Cet acte de tomber en prosternation, donc, coïncide avec ces mots, qui agissent comme une image de cette affirmation verbale.Il y a trois aspects physiques qui accompagnent l’affirmation verbale de la Salât. Une ‘image’ est présentée et les différentes formes de Qayyam (Posture débout) se dessinent. La langue qui fait partie du corps annonce les affirmations verbales et ainsi y participe. Il y a, cependant, un troisième élément sans lequel la Salât ne peut exister et cela est le cœur. C’est essentiel que le cœur aussi soit dans la posture de Qayyam spirituelle (c’est à dire ‘débout’ et ‘attentif’) devant Dieu pour que quand Dieu, le Tout-puissant, jette un regard sur la personne, Il voit que non seulement la personne fait ses éloges en se tenant débout devant Lui mais Il voit aussi que son âme est également ‘débout’ avec elle.

 

Quand il affirme : «Saint est mon Seigneur qui est Tout-Puissant» ce n’est pas seulement une affirmation verbale de la grandeur de Dieu mais Dieu, le Tout-puissant, voit aussi qu’il se courbe en révérence et Il voit également que son âme est en train de se courber avec lui. De même quand la personne tombe dans la prosternation, son âme doit aussi tomber en prosternation devant le seuil de Dieu, ayant vu Dieu le Plus Exalté. Bref une personne ne doit pas rester satisfaite jusqu’à ce que cet état est été atteint parce que c’est la signification de ‘Yuqeemossalate’.

( Ch 2.Verset 4 )

qui veut dire : Ils sont constants dans l’observance de la prière’. 

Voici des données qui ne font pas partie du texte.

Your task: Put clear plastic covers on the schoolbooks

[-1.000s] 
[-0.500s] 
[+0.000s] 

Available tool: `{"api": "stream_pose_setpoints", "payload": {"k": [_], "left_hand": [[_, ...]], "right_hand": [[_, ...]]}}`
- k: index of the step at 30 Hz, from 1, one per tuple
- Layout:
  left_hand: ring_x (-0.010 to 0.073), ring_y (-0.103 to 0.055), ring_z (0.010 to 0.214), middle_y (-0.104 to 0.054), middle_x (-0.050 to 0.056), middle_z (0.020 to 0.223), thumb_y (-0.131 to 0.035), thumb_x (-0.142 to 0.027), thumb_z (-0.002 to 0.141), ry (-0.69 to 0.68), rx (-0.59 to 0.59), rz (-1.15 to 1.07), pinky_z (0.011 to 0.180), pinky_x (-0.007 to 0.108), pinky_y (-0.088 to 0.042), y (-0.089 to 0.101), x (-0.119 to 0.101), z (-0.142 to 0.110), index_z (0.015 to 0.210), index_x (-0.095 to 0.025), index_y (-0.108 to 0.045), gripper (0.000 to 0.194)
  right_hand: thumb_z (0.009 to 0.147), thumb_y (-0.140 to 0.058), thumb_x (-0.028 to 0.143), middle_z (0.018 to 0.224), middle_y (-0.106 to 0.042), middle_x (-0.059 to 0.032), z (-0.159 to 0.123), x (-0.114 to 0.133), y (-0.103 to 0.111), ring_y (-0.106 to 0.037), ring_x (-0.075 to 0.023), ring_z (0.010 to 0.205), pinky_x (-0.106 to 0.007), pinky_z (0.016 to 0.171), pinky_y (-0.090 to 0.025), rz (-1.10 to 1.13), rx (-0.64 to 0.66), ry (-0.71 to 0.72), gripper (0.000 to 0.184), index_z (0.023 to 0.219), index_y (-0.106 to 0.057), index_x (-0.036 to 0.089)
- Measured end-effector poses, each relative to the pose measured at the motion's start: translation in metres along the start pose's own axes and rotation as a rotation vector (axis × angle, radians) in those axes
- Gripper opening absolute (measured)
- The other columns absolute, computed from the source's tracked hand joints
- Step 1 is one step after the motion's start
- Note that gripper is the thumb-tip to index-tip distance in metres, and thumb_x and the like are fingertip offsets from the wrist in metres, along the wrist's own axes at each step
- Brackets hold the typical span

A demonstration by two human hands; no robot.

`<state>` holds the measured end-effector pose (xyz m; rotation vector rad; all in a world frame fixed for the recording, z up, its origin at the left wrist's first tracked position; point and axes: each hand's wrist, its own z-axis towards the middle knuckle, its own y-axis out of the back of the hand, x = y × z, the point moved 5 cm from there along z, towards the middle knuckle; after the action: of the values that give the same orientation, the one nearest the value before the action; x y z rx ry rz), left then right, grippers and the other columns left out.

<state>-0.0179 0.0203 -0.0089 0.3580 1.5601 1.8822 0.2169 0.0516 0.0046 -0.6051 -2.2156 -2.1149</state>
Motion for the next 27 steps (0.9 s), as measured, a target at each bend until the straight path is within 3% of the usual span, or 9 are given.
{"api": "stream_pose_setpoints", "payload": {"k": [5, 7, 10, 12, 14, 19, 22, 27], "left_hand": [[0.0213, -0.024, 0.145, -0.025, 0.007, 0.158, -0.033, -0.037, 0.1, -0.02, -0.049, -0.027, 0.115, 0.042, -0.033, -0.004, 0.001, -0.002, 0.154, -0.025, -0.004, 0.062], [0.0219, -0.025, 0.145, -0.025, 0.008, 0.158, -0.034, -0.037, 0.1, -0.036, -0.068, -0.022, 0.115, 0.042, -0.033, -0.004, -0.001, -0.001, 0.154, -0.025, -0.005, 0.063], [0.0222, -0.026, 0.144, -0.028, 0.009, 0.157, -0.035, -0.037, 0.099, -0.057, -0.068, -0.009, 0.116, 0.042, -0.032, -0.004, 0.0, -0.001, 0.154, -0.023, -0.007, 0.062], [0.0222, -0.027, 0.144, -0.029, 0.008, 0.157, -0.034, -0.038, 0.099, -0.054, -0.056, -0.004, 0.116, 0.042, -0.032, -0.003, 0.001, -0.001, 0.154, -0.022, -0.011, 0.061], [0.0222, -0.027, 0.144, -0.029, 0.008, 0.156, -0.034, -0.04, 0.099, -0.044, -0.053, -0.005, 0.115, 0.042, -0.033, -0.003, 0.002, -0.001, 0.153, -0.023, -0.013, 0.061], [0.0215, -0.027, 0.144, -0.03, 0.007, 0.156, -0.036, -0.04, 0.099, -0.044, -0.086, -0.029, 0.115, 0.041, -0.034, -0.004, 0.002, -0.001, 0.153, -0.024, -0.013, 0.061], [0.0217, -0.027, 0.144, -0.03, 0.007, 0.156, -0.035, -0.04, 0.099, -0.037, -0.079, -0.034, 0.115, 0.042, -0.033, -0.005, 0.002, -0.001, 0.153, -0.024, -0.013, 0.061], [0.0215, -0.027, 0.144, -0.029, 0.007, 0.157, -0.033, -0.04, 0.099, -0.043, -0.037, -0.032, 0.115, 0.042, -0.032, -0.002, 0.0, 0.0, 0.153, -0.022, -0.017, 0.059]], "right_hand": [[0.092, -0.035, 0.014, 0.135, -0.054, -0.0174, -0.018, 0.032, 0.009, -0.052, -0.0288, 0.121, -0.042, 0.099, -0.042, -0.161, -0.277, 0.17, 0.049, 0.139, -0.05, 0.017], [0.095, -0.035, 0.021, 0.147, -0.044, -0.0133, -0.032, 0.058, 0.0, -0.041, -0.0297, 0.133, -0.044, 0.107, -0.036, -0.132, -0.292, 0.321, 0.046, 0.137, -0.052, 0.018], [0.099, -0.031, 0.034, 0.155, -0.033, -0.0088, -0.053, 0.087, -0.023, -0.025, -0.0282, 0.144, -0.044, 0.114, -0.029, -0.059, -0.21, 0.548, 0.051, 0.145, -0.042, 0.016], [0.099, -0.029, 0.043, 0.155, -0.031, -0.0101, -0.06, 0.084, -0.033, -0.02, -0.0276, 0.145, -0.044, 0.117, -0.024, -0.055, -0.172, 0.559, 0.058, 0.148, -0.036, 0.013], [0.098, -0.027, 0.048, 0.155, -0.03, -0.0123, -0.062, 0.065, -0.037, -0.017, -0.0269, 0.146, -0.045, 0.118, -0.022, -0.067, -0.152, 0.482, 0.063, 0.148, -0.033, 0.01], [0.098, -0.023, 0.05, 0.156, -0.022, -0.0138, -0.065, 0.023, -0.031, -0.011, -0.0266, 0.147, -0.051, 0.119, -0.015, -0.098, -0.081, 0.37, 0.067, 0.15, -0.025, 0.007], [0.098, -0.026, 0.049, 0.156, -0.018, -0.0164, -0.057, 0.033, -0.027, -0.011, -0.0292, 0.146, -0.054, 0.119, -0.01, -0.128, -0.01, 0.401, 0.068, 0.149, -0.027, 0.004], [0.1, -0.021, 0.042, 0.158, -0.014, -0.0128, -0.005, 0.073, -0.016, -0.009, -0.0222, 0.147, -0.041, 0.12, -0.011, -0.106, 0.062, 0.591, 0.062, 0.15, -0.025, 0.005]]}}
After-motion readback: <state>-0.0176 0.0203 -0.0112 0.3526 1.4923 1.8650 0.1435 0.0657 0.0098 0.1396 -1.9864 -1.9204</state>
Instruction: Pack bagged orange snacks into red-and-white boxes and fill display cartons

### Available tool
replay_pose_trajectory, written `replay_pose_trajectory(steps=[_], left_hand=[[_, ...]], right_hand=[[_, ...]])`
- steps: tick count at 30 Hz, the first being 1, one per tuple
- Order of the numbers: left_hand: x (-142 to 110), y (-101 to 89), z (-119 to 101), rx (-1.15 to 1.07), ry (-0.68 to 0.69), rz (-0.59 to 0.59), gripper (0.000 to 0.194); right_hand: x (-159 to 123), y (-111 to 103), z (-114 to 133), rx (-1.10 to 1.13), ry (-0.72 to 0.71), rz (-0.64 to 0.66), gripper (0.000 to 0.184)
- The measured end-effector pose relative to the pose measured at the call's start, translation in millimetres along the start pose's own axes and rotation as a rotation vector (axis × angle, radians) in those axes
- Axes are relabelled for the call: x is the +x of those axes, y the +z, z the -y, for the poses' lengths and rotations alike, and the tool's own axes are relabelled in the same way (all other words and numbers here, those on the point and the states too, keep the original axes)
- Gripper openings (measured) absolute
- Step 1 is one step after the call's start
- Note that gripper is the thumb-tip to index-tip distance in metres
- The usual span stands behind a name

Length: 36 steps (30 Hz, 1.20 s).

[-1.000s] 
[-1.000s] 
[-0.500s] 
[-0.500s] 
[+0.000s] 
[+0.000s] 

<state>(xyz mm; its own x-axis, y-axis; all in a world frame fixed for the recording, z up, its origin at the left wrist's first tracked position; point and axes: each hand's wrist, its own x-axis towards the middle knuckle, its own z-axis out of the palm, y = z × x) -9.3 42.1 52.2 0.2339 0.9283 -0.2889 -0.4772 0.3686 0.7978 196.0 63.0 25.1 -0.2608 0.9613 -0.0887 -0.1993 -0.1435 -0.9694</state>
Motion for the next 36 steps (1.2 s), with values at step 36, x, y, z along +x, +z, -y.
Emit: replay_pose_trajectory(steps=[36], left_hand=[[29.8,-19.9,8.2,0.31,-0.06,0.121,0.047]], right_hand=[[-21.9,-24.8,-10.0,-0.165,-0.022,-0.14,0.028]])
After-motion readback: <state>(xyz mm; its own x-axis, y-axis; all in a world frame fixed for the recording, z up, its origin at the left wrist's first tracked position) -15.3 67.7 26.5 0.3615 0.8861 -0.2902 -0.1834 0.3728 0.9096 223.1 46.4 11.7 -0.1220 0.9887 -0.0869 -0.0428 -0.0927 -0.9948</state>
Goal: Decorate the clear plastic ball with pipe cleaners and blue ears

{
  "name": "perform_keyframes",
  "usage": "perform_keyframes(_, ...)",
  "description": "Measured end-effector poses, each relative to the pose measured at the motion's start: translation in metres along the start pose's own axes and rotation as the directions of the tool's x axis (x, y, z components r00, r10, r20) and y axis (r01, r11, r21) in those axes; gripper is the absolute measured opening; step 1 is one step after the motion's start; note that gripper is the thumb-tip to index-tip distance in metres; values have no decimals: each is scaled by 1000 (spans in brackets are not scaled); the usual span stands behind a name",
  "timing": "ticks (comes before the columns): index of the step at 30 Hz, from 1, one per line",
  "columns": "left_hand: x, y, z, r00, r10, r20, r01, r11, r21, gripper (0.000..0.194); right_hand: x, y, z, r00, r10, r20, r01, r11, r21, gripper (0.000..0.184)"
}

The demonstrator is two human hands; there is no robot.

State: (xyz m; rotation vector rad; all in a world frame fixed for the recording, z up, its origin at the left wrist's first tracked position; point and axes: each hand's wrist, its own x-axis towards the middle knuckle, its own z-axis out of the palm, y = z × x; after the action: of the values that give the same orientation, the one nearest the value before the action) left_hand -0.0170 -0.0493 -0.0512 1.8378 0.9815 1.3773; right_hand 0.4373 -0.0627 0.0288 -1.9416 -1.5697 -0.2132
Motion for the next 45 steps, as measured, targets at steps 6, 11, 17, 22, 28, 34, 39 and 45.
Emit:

La question qui est posée ici : comment peut-on arriver à cette étape ?

La réponse est simplement que la personne doit être persévérante et régulière dans l’observance de la prière et doit empêcher les soucis, les pensées et les doutes distrayants d’assaillir son esprit. Initialement il y a cette rencontre avec des pareilles pensées et une guerre est menée contre eux. La guérison se trouve dans le fait que la personne doit persévérer dans la prière, la patience et doit avoir une détermination ferme. Finalement cet état que j’ai décrit serait dégagé.